Past Event:
Optimal Operator and Experimental Design for Uncertain Systems
Edward R. Dougherty, Chair and Distinguished Professor, Department of Electrical and Computer Engineering, and Scientific Director of the Center for Bioinformatics and Genomic Systems Engineering, Texas A&M University
3:30 – 5PM
Tuesday Feb 5, 2019
POB 6.304
Abstract
The most basic aspect of modern engineering is the design of an operator to act on a physical system in an optimal manner relative to a desired objective – for instance, designing a control policy to autonomously direct a system or designing a classifier to make decisions regarding the system. In the classical paradigm, knowledge regarding the system model is assumed to be certain; however, in practice, especially with complex systems, knowledge is uncertain and operators must be designed while taking this uncertainty into account. An intrinsically Bayesian robust (IBR) operator is optimal relative to both the operational objective and the partial knowledge, as quantified by a prior distribution over an uncertainty class of possible models. An objective-based experimental design procedure is naturally related to optimal operator design because, if we are to select among a collection of experiments, then we would like to perform an experiment that maximally reduces objective-related uncertainty.
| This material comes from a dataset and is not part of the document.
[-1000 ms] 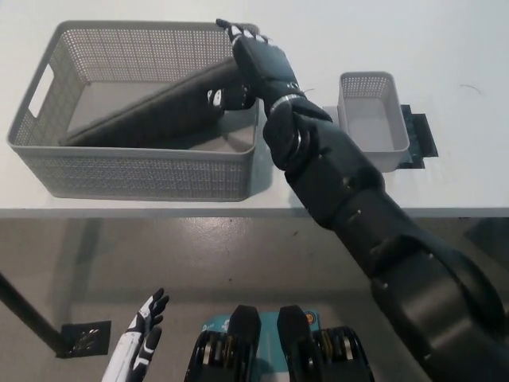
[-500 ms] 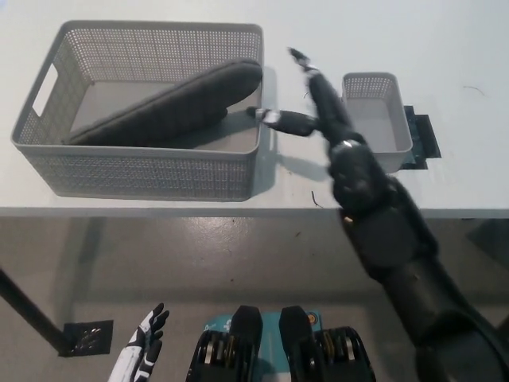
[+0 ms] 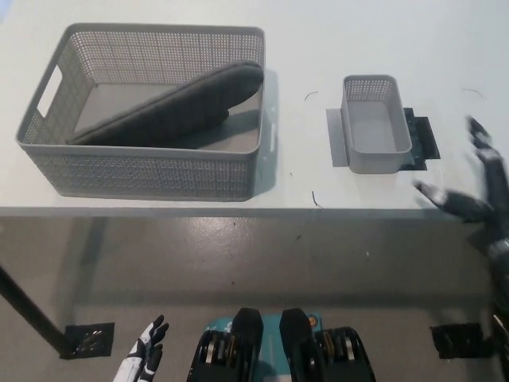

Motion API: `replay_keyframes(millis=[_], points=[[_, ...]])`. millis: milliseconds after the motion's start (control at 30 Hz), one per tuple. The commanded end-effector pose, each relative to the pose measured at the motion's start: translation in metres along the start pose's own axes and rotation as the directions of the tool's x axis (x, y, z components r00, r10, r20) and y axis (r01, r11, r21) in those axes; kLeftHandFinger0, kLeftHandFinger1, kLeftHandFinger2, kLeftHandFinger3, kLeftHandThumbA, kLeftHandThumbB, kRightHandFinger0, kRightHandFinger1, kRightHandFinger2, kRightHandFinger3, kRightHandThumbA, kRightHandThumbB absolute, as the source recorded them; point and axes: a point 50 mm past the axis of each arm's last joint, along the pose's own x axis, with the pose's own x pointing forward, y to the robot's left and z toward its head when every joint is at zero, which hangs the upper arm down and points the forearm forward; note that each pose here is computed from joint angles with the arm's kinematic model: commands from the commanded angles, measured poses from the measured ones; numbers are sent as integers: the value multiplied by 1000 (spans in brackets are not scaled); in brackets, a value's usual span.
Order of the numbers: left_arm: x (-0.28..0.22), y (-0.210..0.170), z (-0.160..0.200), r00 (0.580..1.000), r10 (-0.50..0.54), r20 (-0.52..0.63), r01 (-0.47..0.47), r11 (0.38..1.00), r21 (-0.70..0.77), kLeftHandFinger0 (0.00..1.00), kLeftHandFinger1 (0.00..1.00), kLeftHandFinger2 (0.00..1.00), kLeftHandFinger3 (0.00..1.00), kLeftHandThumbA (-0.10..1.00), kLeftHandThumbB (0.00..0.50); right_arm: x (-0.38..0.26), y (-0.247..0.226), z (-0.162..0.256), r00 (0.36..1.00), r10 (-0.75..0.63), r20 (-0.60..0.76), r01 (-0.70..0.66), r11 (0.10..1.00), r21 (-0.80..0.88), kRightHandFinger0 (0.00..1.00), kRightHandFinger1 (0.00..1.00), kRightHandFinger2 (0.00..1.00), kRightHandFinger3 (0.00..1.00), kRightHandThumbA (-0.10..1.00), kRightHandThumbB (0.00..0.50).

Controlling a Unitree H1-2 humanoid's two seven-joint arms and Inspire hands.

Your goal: Usethe right hand to pick up a oven gloves on top of a leveled container and place it into another larger container on the left side

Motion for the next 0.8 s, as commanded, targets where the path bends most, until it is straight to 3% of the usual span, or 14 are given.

This uncertainty is quantified via the mean objective cost of uncertainty (MOCU), which measures the expected cost of applying an IBR operator instead of actually optimal operators across the uncertainty class.
Bio
Edward R. Dougherty is the Robert M. Kennedy ‘26 Chair and Distinguished Professor in the Department of Electrical and Computer Engineering at Texas A&M University, and is Scientific Director of the Center for Bioinformatics and Genomic Systems Engineering. He holds a Ph.D. in mathematics from Rutgers University and the Doctor Honoris Causa from the Tampere University of Technology.